The key to succeeding in school is being able to read by the third grade. That’s the gist of several new studies showing that if kids haven’t figured out how to read by then, their ability to keep up with other subjects will also decline. A study from City University of New York recently found that students who couldn’t read at an “average” level by the third grade were four times more likely to drop out of high school, compared to students who could read.
Why’s that a big deal? Because based on this research, a growing number of schools are adopting new policies to identify and help students who are struggling with reading skills. And schools in 14 states are now required to hold students back, and make them repeat the third grade, if they can’t pass a reading test. The thinking is that it’s better to hold students back when they’re young, to give them more time to catch up.

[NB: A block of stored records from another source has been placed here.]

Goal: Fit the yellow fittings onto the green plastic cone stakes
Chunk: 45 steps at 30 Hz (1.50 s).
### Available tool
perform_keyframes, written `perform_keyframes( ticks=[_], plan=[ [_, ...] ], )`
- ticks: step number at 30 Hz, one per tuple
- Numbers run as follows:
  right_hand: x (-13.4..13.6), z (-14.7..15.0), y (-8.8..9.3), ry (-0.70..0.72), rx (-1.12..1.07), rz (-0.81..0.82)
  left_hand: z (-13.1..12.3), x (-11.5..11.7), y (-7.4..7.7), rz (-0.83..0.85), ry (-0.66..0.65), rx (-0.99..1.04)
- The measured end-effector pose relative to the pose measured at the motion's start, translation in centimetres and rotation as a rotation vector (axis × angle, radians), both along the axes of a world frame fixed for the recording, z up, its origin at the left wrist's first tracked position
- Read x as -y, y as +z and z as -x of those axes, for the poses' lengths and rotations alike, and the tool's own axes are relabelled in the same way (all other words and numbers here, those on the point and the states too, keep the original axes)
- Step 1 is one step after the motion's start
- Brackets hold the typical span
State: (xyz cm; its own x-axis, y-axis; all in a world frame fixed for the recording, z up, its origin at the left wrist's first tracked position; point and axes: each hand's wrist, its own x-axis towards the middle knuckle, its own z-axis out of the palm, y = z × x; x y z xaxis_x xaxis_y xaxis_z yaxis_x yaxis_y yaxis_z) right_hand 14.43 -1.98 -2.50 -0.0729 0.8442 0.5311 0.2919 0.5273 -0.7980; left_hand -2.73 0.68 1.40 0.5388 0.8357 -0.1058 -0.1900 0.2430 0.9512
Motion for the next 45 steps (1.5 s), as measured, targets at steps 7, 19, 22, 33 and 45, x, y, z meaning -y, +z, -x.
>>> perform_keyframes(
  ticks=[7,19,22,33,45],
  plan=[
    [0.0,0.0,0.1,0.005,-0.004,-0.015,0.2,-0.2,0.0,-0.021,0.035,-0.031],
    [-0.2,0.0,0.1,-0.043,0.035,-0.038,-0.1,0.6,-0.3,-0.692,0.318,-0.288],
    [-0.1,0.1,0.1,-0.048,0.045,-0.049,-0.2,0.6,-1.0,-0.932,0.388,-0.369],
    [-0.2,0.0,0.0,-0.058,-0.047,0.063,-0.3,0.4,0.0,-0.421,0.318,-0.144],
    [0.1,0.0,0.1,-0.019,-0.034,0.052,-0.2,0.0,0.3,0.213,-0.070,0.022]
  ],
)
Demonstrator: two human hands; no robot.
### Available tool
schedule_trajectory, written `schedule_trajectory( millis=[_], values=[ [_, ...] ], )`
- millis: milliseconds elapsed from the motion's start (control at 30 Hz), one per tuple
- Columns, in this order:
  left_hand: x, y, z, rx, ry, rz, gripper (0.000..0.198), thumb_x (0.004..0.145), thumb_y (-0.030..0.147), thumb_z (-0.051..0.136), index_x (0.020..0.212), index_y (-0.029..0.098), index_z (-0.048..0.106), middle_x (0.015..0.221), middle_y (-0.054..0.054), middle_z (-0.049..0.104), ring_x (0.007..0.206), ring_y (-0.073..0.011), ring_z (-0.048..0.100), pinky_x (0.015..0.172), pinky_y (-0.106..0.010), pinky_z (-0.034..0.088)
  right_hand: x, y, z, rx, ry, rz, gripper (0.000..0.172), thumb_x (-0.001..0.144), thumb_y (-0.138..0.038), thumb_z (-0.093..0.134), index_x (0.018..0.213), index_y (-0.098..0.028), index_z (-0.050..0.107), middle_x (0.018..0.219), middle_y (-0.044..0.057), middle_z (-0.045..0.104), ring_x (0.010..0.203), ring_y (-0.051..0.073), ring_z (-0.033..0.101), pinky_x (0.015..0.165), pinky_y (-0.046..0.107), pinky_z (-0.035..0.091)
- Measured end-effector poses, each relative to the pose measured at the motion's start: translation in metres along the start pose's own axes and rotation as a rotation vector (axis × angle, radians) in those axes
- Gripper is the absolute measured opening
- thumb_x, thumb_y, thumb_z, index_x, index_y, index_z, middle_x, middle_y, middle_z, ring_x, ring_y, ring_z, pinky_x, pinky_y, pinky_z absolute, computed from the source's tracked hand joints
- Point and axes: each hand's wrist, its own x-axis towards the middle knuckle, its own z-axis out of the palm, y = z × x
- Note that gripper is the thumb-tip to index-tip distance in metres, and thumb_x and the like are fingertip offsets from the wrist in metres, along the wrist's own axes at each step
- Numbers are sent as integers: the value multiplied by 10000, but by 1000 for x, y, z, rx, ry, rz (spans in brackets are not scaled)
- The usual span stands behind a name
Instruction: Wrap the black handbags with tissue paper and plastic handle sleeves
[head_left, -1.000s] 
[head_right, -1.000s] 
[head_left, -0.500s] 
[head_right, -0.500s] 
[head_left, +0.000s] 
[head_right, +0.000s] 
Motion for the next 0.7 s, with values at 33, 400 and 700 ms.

Believe it or not, the new policies affect an estimated 1-in-10 students today and, as you might expect, experts have mixed feelings about them. For example, many studies show that students who are held back tend to have less confidence. Over time, that makes students feel less “engaged” in school, so they’re more likely to drop out.
But get this - struggling students who repeat the third grade do generally score higher on reading and math tests over time, compared to students who can’t read, but are promoted to the fourth grade anyway.
It’s something to keep in mind as a new school year gets underway. According to this new research, the best time to judge a student’s entire academic career is when they’re in the third grade.